Required work:
The complete listing should be restated word for word.

Material to process:

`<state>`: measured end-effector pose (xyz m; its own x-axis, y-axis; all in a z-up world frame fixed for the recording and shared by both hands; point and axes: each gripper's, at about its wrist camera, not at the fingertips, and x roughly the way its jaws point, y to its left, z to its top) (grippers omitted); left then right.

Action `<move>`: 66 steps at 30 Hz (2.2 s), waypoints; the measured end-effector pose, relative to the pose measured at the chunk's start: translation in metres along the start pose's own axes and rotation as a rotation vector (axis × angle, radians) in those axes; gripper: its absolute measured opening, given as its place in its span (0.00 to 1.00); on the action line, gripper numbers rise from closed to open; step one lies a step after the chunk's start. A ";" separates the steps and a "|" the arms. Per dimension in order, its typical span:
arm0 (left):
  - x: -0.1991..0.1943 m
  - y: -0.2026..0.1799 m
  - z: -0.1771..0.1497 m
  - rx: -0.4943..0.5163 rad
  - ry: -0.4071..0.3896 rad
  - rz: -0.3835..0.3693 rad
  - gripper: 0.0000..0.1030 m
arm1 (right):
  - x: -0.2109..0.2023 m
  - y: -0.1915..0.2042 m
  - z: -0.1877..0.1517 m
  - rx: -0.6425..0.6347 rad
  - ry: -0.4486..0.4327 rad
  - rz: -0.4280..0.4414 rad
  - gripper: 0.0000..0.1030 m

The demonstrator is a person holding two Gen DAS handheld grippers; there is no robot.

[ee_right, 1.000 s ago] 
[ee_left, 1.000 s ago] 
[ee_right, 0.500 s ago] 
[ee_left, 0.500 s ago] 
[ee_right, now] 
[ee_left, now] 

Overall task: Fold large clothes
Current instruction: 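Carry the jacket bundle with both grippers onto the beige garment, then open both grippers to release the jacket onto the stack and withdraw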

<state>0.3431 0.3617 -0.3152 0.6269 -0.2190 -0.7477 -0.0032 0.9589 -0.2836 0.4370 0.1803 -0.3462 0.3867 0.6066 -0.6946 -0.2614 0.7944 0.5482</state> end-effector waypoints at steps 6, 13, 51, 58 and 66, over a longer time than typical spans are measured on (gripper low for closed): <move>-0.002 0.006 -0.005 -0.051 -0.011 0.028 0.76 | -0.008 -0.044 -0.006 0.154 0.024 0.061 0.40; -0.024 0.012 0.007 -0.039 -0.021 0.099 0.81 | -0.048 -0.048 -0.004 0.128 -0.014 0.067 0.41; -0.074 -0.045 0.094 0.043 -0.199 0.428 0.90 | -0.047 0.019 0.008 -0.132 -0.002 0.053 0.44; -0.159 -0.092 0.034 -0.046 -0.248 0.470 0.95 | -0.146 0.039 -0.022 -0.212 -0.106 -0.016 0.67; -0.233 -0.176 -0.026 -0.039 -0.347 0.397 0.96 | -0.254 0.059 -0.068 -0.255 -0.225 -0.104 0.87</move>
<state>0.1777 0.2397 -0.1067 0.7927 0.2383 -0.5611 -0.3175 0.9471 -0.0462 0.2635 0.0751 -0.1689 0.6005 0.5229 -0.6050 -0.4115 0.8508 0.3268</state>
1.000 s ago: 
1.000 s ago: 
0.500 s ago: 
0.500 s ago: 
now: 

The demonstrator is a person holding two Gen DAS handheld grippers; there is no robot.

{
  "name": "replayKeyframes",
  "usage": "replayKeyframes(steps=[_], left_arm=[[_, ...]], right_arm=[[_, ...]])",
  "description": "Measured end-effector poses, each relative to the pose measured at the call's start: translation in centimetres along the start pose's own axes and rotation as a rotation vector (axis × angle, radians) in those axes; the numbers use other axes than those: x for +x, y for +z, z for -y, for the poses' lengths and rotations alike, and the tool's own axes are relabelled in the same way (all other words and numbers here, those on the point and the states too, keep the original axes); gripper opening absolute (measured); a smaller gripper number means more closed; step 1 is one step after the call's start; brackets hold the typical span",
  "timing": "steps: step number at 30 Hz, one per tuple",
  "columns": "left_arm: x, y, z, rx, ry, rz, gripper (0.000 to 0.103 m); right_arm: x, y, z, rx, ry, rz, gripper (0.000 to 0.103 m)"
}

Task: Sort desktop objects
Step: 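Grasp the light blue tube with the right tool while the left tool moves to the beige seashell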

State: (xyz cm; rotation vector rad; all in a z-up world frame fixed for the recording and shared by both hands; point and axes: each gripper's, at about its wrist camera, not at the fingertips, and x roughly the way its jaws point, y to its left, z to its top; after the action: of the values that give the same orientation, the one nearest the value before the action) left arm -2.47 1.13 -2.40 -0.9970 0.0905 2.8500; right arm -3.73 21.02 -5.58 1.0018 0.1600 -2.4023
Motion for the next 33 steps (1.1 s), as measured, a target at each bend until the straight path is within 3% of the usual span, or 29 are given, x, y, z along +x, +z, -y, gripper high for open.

Task response:
`<state>`: measured end-effector pose (xyz m; its own x-axis, y-axis; all in a z-up world frame fixed for the recording and shared by both hands; point and axes: each gripper's, at about its wrist camera, not at the fingertips, and x roughly the way its jaws point, y to its left, z to its top) (grippers omitted); left then right.

Action `<move>`: 66 steps at 30 Hz (2.2 s), waypoints; the measured end-effector pose, relative to the pose measured at the chunk's start: translation in metres along the start pose's own axes and rotation as a rotation vector (axis × angle, radians) in those axes; gripper: its absolute measured opening, given as its place in its span (0.00 to 1.00); on the action line, gripper numbers rise from closed to open; step one lies a step after the chunk's start. A ";" separates the steps and a "|" the arms. Per dimension in order, its typical span:
arm0 (left):
  - x: -0.1991..0.1943 m
  - y: -0.2026..0.1799 m
  - z: -0.1771..0.1497 m
  - rx: -0.4943..0.5163 rad
  - ry: -0.4071..0.3896 rad
  - rz: -0.3835..0.3693 rad
  - gripper: 0.0000..0.1030 m
arm1 (right):
  - x: -0.2109..0.2023 m
  - y: -0.1915..0.2042 m
  - z: -0.1877..0.1517 m
  - rx: -0.6425..0.6347 rad
  - ry: -0.4486..0.4327 rad
  - rz: -0.4280..0.4414 rad
  - gripper: 0.0000..0.1030 m

The demonstrator is a person holding two Gen DAS handheld grippers; there is no robot.

[ee_right, 1.000 s ago] 
[ee_left, 1.000 s ago] 
[ee_right, 0.500 s ago] 
[ee_left, 0.500 s ago] 
[ee_right, now] 
[ee_left, now] 

Overall task: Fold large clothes
Current instruction: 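Carry the jacket bundle with both grippers onto the beige garment, then open both grippers to release the jacket onto the stack and withdraw
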
<state>0.3431 0.3617 -0.3152 0.6269 -0.2190 -0.7477 -0.0032 0.9589 -0.2836 0.4370 0.1803 -0.3462 0.3867 0.6066 -0.6946 -0.2614 0.7944 0.5482</state> end-effector waypoints at steps 6, 13, 51, 58 and 66, over a longer time than typical spans are measured on (gripper low for closed): <move>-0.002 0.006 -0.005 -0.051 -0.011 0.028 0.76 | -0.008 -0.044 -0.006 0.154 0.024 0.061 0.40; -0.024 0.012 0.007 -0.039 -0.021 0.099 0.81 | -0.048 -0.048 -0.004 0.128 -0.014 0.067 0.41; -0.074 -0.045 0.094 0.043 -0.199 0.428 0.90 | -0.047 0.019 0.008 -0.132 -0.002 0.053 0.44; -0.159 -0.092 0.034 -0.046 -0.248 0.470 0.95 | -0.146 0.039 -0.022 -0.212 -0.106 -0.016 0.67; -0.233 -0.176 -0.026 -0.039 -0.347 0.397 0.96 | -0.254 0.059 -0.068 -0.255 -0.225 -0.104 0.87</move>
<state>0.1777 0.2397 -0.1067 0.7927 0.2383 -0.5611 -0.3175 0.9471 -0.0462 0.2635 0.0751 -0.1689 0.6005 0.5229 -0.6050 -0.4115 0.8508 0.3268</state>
1.000 s ago: 
1.000 s ago: 
0.500 s ago: 
0.500 s ago: 
now: 

The demonstrator is a person holding two Gen DAS handheld grippers; there is no robot.

{
  "name": "replayKeyframes",
  "usage": "replayKeyframes(steps=[_], left_arm=[[_, ...]], right_arm=[[_, ...]])",
  "description": "Measured end-effector poses, each relative to the pose measured at the call's start: translation in centimetres along the start pose's own axes and rotation as a rotation vector (axis × angle, radians) in those axes; the numbers use other axes than those: x for +x, y for +z, z for -y, for the poses' lengths and rotations alike, and the tool's own axes are relabelled in the same way (all other words and numbers here, those on the point and the states too, keep the original axes); gripper opening absolute (measured); a smaller gripper number means more closed; step 1 is one step after the call's start; brackets hold the typical span",
  "timing": "steps: step number at 30 Hz, one per tuple",
  "columns": "left_arm: x, y, z, rx, ry, rz, gripper (0.000 to 0.103 m); right_arm: x, y, z, rx, ry, rz, gripper (0.000 to 0.103 m)"
}

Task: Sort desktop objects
Step: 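Grasp the light blue tube with the right tool while the left tool moves to the beige seashell
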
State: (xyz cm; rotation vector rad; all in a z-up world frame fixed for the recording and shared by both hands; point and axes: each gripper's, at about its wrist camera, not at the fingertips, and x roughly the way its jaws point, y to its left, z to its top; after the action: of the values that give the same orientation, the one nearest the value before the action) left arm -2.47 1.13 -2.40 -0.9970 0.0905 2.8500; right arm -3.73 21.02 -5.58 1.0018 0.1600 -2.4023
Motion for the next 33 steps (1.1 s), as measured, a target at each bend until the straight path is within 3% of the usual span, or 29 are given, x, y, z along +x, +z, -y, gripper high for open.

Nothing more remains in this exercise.